20 ans après sa mort, Yad Vashem vient de reconnaître à Gitta Mallasz la qualité de « Juste parmi les Nations » [1]. Son charisme pour faire connaître l’enseignement spirituel des Dialogues avec l’ange avait un peu occulté le fait qu’elle ait sauvé la vie d’une centaine de juives hongroises.
Gitta Mallasz en 1983. Photo R. Hinshaw |
Budapest 1943. Alors que les Allemands n’ont pas encore envahi la Hongrie, mais que l’antisémitisme est de plus en plus prégnant, quatre amis, 3 juifs et une catholique, se retrouvent régulièrement pour partager leur inquiétude et chercher un sens à leur existence dans cette époque de mensonge et de violence. Un jour, l’une d’elles, Hanna Dallos, artiste d’une exceptionnelle sensibilité, se met à parler, avec la sensation que ses mots proviennent d’au-delà d’elle-même : « Attention, ce n’est plus moi qui parle », prévient-elle.
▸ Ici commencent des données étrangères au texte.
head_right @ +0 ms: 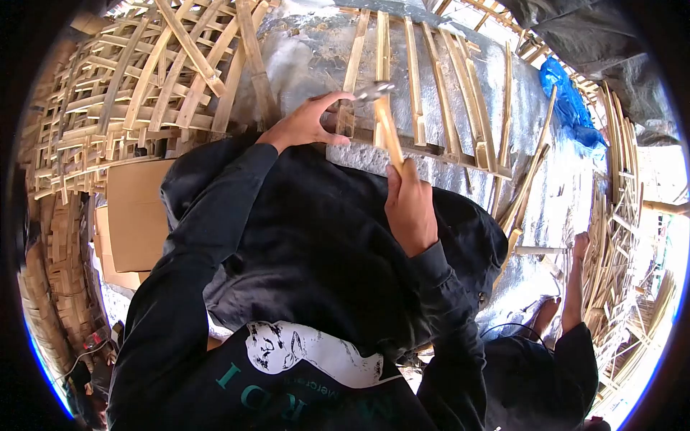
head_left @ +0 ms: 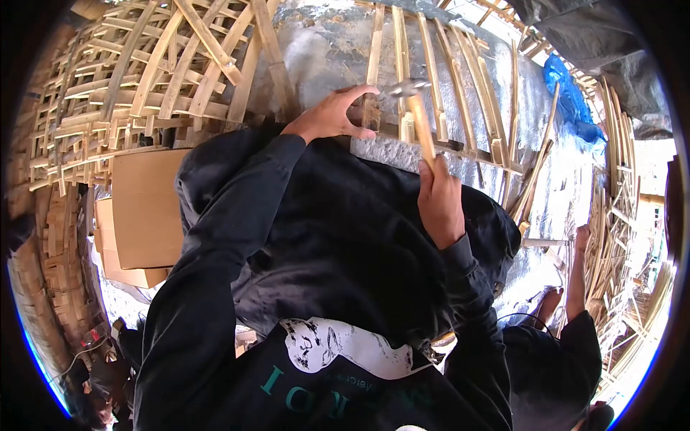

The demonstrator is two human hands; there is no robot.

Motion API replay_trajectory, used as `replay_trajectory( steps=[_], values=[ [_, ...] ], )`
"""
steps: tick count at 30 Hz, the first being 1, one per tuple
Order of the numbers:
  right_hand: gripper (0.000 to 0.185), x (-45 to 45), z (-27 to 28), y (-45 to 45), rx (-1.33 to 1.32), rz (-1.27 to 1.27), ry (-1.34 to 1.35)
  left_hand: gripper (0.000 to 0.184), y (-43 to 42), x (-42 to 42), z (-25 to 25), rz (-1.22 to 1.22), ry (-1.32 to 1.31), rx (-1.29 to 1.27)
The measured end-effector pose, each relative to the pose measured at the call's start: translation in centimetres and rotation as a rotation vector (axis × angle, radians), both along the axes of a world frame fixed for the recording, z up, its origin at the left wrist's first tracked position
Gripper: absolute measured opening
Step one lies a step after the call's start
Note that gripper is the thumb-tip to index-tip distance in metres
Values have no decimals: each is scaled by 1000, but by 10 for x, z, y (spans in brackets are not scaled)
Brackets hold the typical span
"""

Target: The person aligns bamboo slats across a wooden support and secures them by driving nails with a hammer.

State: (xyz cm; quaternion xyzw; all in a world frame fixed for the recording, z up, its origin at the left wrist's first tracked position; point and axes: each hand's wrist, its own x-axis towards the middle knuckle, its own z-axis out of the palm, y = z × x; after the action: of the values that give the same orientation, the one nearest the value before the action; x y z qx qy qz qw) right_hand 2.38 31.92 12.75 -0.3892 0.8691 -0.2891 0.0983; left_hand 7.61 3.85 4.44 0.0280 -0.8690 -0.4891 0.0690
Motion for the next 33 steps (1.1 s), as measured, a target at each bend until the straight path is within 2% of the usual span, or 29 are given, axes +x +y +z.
replay_trajectory(
  steps=[3, 5, 6, 8, 12, 14, 16, 20, 22, 23, 27, 28, 30, 32, 33],
  values=[
    [22, 2, -13, 0, -119, -101, 1, 85, 1, 0, -2, 24, 10, -39],
    [22, -1, -30, 8, -31, 67, 13, 84, 3, 3, 8, 22, -40, 24],
    [22, -3, -24, 9, -28, 61, 15, 83, 5, 3, 9, 18, -96, 92],
    [22, -9, -10, 5, 38, 30, -22, 83, 3, 1, 5, 10, -42, 53],
    [23, -1, -17, 0, -148, -101, 32, 83, 2, 1, 0, 16, 47, -54],
    [23, -1, -19, 2, -101, -83, 52, 83, 3, 2, 6, 21, -12, 7],
    [23, -7, -20, 5, -59, 94, 71, 84, 5, 1, 6, 22, -74, 76],
    [22, -9, -4, -2, -75, -65, -59, 84, 2, 1, -5, 23, 5, -8],
    [23, -3, -13, -5, -214, -155, -10, 84, 1, 0, -1, 13, 32, -32],
    [23, -3, -34, 2, -197, -67, 90, 84, 3, 1, 2, 29, -24, 0],
    [23, -13, -21, 7, -8, 78, -25, 83, 6, 3, 9, 44, -78, 34],
    [23, -12, -12, 2, -7, 80, -30, 83, 4, 2, 6, 46, -83, 35],
    [23, -6, 0, -4, -155, -72, 20, 83, 1, 0, 0, 9, -15, 3],
    [23, -1, -22, 1, -235, -99, 28, 83, 1, 1, -2, 12, 9, -15],
    [23, 3, -37, 9, -107, -24, 57, 83, 3, 2, 2, 26, -34, -16]
  ],
)
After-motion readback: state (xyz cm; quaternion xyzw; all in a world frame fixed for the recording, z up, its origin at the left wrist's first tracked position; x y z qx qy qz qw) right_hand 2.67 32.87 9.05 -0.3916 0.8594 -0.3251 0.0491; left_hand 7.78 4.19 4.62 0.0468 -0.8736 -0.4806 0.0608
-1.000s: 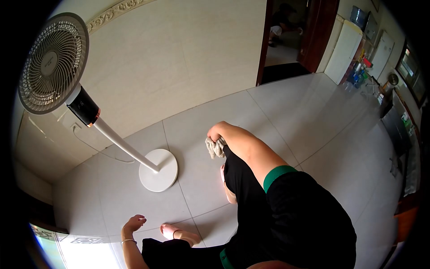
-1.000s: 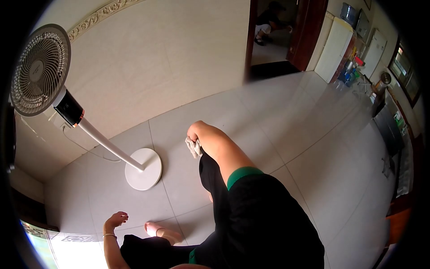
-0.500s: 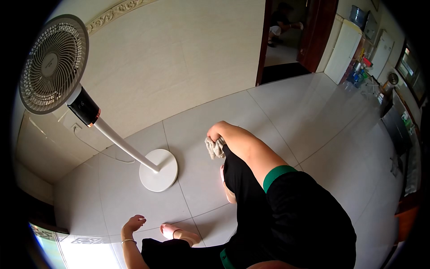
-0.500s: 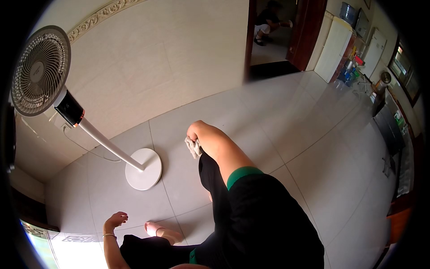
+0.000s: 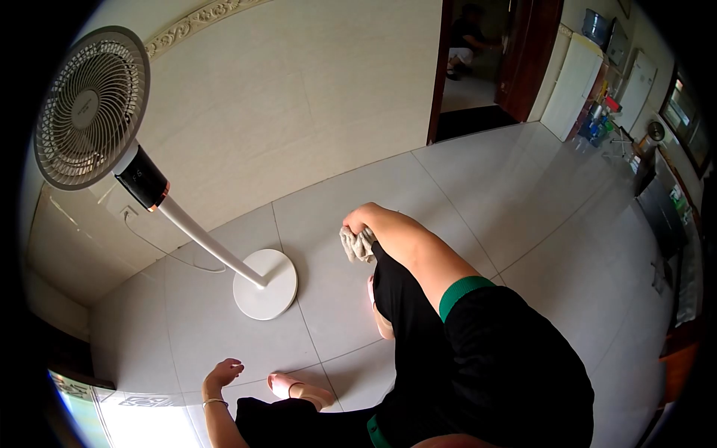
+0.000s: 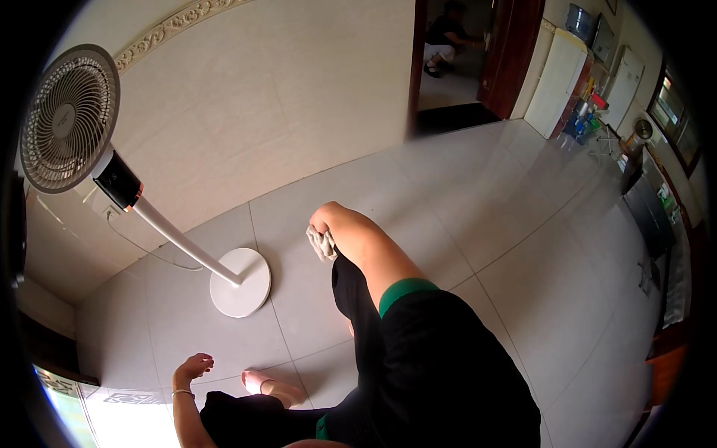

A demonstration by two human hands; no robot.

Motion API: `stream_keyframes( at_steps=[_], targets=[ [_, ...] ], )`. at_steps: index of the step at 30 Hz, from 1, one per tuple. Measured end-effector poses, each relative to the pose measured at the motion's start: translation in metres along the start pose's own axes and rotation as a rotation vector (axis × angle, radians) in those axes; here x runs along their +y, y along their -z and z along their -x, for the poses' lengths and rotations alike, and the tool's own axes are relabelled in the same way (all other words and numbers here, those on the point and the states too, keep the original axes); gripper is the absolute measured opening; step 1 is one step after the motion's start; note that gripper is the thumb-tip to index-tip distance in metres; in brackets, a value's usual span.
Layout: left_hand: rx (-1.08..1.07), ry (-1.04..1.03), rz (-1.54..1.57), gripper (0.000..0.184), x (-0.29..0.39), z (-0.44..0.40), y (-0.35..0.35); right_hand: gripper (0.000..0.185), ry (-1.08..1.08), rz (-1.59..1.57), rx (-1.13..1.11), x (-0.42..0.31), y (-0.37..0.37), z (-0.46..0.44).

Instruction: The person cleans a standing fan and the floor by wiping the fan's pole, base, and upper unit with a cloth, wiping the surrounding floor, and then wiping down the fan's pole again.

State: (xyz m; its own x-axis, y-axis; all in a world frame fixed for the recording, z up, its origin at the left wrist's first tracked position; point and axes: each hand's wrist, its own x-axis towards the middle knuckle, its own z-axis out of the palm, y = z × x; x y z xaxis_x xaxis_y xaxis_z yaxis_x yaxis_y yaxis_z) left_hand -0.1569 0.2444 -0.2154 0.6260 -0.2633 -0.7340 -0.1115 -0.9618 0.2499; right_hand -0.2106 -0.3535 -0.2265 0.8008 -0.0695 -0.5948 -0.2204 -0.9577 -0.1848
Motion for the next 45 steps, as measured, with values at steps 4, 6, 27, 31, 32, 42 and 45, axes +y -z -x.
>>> stream_keyframes(
  at_steps=[4, 6, 27, 31, 32, 42, 45],
  targets=[
    [0.003, -0.002, -0.005, 0.047, 0.001, 0.001, 0.000, 0.050, 0.000, 0.043, -0.011, -0.003, 0.003, 0.001],
    [0.000, -0.003, -0.007, 0.047, 0.000, 0.000, 0.000, 0.056, -0.027, 0.006, 0.013, -0.004, 0.004, 0.004],
    [-0.035, -0.016, -0.004, 0.046, -0.013, -0.015, -0.002, 0.059, -0.045, -0.021, -0.143, -0.012, 0.010, 0.016],
    [-0.032, -0.013, 0.008, 0.045, -0.014, -0.016, -0.002, 0.057, -0.014, 0.005, -0.151, -0.011, 0.011, 0.017],
    [-0.032, -0.013, 0.008, 0.045, -0.015, -0.016, -0.002, 0.057, -0.017, 0.016, -0.170, -0.012, 0.012, 0.018],
    [-0.019, -0.045, 0.014, 0.045, -0.017, -0.015, -0.003, 0.054, -0.025, 0.023, -0.170, -0.015, 0.012, 0.019],
    [-0.037, -0.072, -0.025, 0.043, -0.021, -0.031, -0.001, 0.065, -0.012, 0.094, -0.059, -0.010, 0.006, 0.016]
  ],
)
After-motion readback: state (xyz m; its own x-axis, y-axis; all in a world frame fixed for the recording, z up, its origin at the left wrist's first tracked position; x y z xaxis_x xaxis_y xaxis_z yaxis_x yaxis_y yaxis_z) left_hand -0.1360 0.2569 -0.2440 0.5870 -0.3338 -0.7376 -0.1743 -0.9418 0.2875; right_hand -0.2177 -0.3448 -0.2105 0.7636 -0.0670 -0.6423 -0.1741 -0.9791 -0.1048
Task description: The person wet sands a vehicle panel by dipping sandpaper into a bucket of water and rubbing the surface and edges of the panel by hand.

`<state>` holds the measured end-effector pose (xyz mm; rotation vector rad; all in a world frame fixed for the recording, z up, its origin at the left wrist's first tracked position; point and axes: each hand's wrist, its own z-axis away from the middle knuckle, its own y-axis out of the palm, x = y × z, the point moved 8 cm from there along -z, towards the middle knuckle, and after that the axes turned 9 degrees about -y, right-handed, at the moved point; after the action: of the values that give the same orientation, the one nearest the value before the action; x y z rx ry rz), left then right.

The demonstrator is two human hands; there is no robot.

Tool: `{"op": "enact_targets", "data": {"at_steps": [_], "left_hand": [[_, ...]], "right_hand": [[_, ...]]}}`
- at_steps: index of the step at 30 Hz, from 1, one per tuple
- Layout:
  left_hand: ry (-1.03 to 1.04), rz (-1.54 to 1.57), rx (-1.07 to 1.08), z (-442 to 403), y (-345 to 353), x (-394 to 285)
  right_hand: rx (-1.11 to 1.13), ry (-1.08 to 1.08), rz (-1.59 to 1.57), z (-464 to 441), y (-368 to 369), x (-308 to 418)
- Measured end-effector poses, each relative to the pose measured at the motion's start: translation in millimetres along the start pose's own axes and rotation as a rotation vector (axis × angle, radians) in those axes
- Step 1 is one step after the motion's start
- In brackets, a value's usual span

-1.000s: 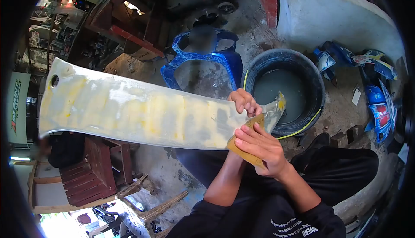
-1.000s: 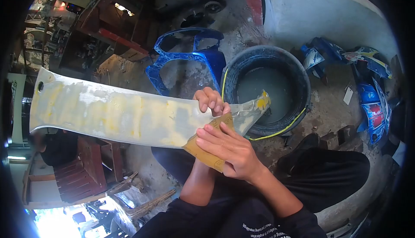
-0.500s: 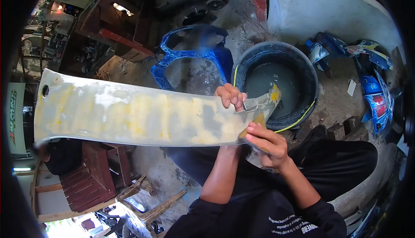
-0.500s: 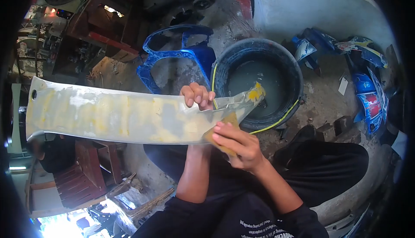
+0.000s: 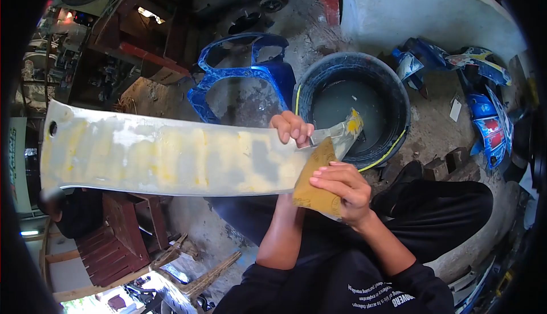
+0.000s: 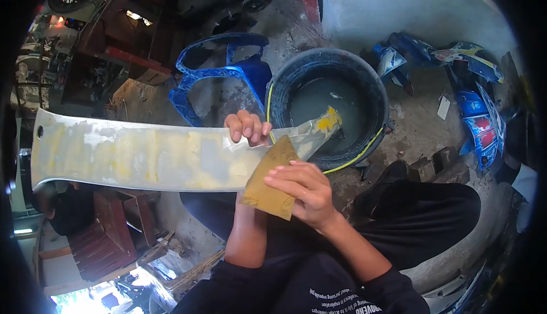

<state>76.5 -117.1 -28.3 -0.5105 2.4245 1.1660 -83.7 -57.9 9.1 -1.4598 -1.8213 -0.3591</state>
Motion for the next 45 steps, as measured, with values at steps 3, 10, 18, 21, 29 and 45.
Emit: {"op": "enact_targets", "data": {"at_steps": [3,10,18,21,29,45], "left_hand": [[0.012,-0.001,-0.083,-1.7,5.0,5.4],[-0.016,0.002,-0.092,0.2,-6.0,5.0],[0.018,-0.016,-0.177,-0.7,4.6,7.4],[0.029,0.025,-0.435,2.7,19.4,12.5],[0.073,0.027,-0.233,-2.0,15.4,7.9],[0.202,0.074,-0.39,5.9,14.7,-14.5]], "right_hand": [[-0.032,0.025,0.036,-5.3,-0.5,4.4],[-0.063,-0.024,0.039,-37.2,17.3,22.2],[-0.066,-0.019,0.063,-13.4,3.3,9.6],[-0.091,-0.048,0.058,-46.3,15.5,23.4],[0.015,-0.011,0.059,-9.8,-0.1,0.7],[0.091,0.012,0.157,2.4,-18.8,-31.7]]}}
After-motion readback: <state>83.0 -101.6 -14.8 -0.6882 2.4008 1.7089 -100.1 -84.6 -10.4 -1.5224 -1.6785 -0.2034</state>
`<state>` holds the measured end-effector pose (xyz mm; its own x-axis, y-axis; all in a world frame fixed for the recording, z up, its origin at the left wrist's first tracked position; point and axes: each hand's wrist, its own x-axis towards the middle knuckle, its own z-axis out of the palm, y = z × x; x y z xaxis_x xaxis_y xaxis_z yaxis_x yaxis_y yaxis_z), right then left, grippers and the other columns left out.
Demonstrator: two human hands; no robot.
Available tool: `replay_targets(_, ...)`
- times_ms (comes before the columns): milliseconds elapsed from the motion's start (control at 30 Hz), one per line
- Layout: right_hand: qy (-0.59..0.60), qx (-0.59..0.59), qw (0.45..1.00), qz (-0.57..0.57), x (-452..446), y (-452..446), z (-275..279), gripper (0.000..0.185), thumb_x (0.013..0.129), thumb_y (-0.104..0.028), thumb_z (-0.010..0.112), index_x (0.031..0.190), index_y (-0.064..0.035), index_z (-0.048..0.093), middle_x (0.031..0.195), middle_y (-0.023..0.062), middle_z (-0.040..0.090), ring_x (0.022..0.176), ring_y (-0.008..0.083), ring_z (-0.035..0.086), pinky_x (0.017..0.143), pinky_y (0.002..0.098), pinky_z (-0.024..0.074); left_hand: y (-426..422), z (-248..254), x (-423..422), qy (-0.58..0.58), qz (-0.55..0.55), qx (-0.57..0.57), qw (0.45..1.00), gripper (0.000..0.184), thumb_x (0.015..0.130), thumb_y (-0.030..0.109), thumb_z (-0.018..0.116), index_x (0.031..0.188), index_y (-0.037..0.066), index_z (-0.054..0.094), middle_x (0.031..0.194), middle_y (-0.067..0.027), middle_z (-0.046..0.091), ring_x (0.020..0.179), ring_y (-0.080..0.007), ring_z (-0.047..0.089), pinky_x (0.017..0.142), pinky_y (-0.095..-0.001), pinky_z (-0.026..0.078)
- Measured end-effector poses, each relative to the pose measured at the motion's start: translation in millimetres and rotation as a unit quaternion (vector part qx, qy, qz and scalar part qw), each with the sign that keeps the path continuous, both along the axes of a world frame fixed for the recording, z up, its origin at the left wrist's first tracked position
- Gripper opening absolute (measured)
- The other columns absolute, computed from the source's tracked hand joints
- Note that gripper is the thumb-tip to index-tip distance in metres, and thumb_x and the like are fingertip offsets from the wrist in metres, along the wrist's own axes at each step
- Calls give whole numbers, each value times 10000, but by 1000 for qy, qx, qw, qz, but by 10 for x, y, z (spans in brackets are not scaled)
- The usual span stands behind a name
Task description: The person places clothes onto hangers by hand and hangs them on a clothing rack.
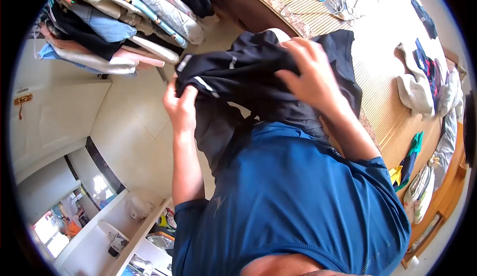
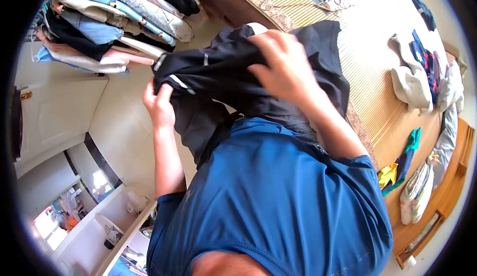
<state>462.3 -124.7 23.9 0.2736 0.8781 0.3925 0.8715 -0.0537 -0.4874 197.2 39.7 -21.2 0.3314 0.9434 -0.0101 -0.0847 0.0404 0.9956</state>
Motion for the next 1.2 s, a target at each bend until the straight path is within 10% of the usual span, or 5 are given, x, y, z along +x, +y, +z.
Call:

Commence alors le premier de 88 entretiens hebdomadaires qui vont progressivement constituer l’ébauche d’un enseignement spirituel original et universel. Les notes prises pendant 18 mois par Lili Strausz et Gitta Mallasz seront traduites en français et publiées par cette dernière 30 ans plus tard sous le titre Dialogues avec l´ange.
Une centaine de juives protégées par des uniformes allemands
Hanna Dallos, par Gitta Mallasz (avec l´aimable autorisation du Dr Vera Dallos-Pinter) |
En juin 1944, trois mois après l’invasion des troupes nazies, les déportations prennent de l’ampleur et commencent à toucher les juifs de la capitale. Gitta Mallasz, fille d’un général catholique, se voit alors proposer le commandement d’un atelier de confection d’uniformes militaires pour assurer la protection d’une centaine de femmes juives. Celle-ci accepte à condition que ses amies, Hanna et Lili, puissent en faire partie (Joseph Kreutzer, quatrième du groupe et mari d’Hanna, vient d’être arrêté). L’imagination et le sang-froid de Gitta permettront à la fabrique de la Katalin de tenir 6 mois, jusqu’au 1er décembre 1944. Ce jour là, alors que l’Armée rouge approche, un groupe de nazis hongrois, les Croix fléchées, vient pour mettre fin à la mystification. Gitta Mallasz fait alors appel aux SS qui occupent une villa mitoyenne et qu’elle avait auparavant amadoués et convaincus de ménager un passage dans la clôture. Aussi incroyable que cela puisse paraître, ceux-ci vont favoriser l’évasion d’une centaine d’ouvrières au nez et à la barbe des Croix fléchées qui ne repartiront toutefois pas totalement bredouilles : Hanna et Lili ont librement décidé de rester et seront embarquées dès le lendemain dans le dernier convoi à quitter Budapest pour Ravensbrück, avec quelques autres femmes qui ne pouvaient pas ou n’osaient pas s’enfuir.
Un exploit au goût amer
N’ayant pas réussi à sauver ses amies, Gitta Mallasz ressentira toujours cet exploit comme un échec et refusera de connaître les détails de leur mort en déportation. Elle réservera même plus tard un accueil plus que froid à une de leurs compagnes de la Katalin, Eva Danos, arrêtée avec elles, mais revenue des camps. Elle révélera qu’Hanna et Lili ne sont pas mortes en camp, mais au cours d’un interminable transfert en wagons à bestiaux à travers l’Allemagne : 16 jours dans le froid du mois de février 1945, de Ravensbrück à Burgau, entassées avec 75 femmes affamées, les pieds dans les excréments. Après la libération de son camp par les Américains, Eva Danos se retrouvera en convalescence dans un ex-hôpital militaire allemand où un bénédictin lui recommandera d’écrire ce qu’elle avait vécu. Ce récit, initialement écrit en hongrois, vient seulement d’être traduit en français et publié par Albin Michel sous le titre Le Dernier convoi.
> Une présentation du livre Le Dernier convoi aura lieu le jeudi 2 février 2012 à 19h au Forum 104 (104 rue de Vaugirard, 75006 Paris), avec la participation de Françoise Maupin, traductrice du livre et amie de Gitta Mallasz, Marguerite Kardos, présidente d’Adda, Robert Hinshaw, éditeur des versions anglaises et allemandes et auteur d’une postface inédite sur la vie d’Eva Danos et Patrice Van Eersel, auteur le La Source blanche, l’étonnante histoire des Dialogues avec l’ange.
[1] Yad Vashem a reconnu Gitta Mallasz en juin 2011, mais la cérémonie officielle n´a eu lieu que le 13 mai 2012.